*EXERCISE OBJECTIVE*: Print exactly the lines that run from the first line of the material to the line containing "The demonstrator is", both ends included, and skip the pictures.

*RAW DATA*:
★ ★ ★ ★

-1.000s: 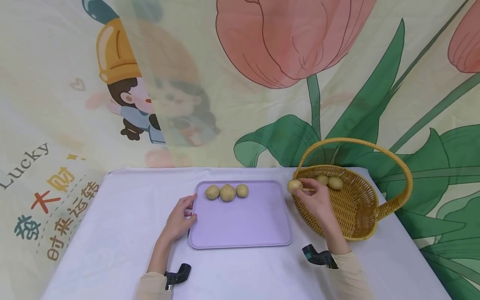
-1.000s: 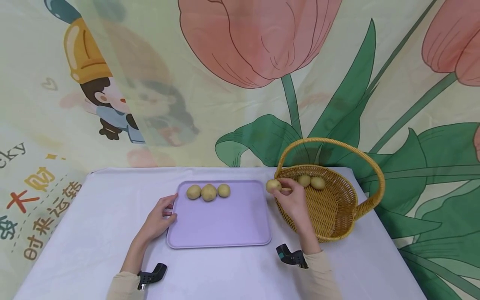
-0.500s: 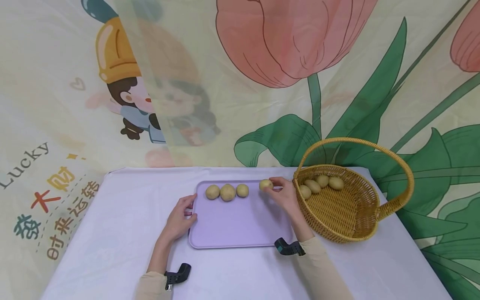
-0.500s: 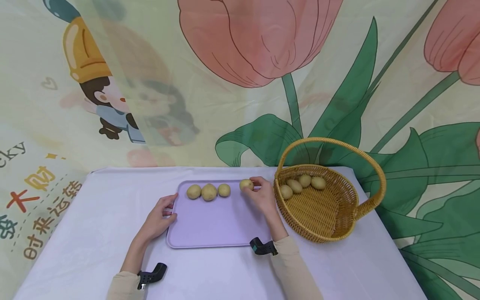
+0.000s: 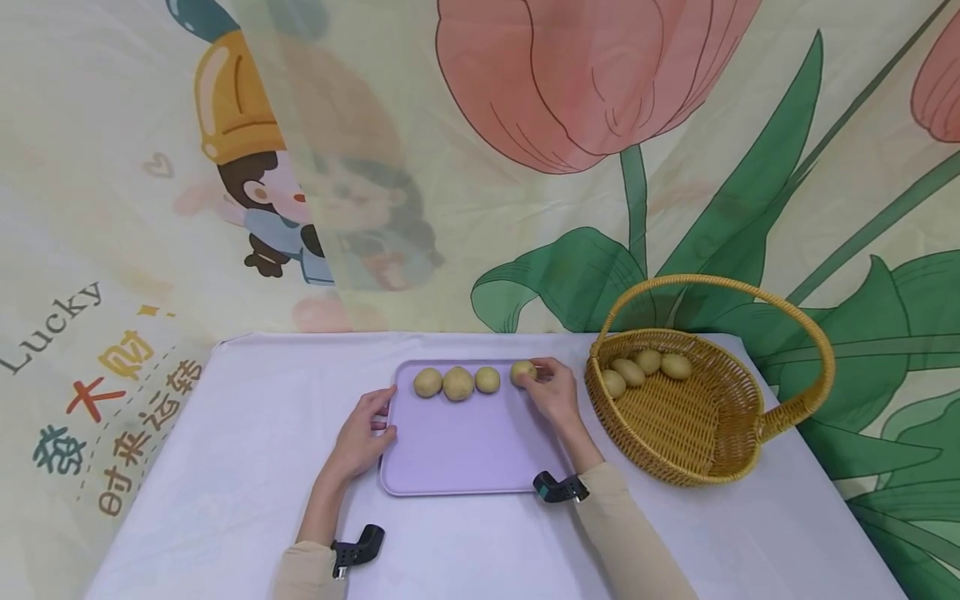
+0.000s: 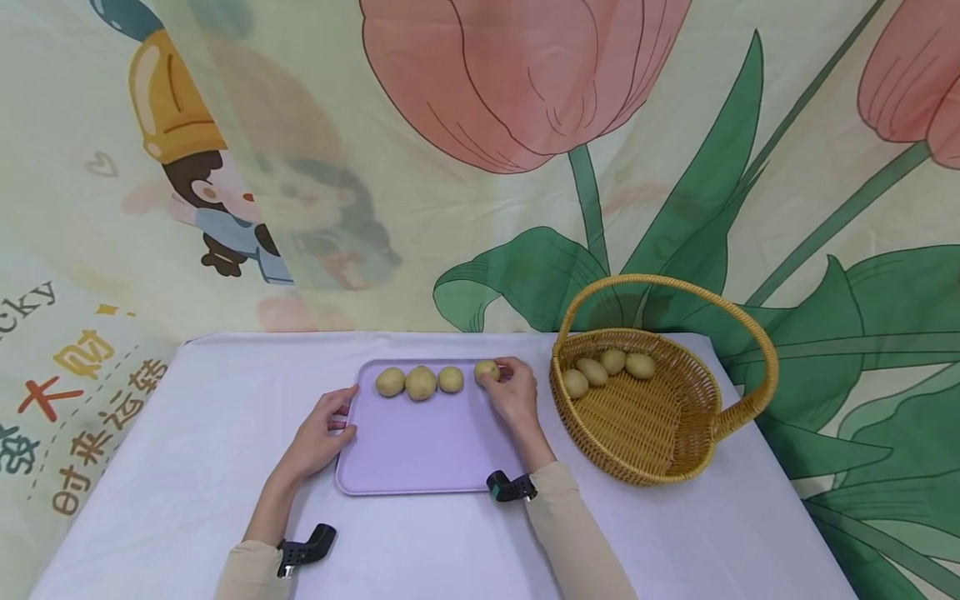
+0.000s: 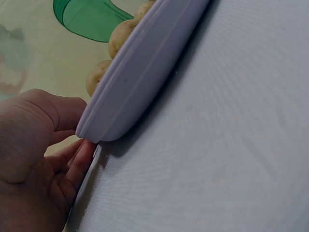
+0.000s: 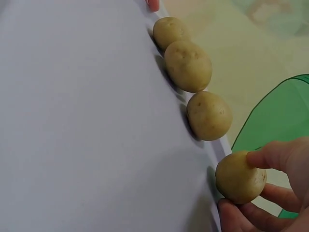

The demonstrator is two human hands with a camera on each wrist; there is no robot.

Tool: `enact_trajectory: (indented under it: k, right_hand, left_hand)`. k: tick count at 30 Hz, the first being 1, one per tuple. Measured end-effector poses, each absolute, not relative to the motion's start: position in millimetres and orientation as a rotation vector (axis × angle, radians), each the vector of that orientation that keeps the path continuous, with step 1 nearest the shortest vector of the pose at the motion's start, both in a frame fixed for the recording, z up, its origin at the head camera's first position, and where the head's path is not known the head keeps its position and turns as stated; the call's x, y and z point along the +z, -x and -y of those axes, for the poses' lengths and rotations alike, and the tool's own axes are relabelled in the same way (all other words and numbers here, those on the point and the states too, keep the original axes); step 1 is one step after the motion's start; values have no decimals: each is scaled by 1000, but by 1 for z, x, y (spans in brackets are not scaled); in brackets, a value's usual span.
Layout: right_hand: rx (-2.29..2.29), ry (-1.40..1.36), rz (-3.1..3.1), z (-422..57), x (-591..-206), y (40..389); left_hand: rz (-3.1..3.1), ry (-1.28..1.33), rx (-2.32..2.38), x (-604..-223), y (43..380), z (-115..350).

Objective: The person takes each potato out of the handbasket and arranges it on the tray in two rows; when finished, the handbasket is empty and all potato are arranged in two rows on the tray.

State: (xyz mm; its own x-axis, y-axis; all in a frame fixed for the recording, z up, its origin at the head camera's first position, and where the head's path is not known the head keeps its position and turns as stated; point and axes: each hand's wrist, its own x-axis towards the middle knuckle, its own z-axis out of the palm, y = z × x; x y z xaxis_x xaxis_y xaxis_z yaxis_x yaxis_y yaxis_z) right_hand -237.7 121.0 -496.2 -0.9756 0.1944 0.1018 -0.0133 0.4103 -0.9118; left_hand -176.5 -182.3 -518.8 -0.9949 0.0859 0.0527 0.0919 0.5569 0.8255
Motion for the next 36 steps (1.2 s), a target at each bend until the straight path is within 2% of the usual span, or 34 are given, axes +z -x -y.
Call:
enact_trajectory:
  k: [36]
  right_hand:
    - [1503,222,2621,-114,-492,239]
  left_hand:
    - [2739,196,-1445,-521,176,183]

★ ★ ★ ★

*EXPECTED ANSWER*:
-1.000s: 
-1.000s: 
-0.500s: 
-0.500s: 
+0.000s: 
+0.000s: 
+0.000s: 
+0.000s: 

The demonstrator is two human hands with a camera on each wrist; there is no robot.

That concludes the answer to this exercise.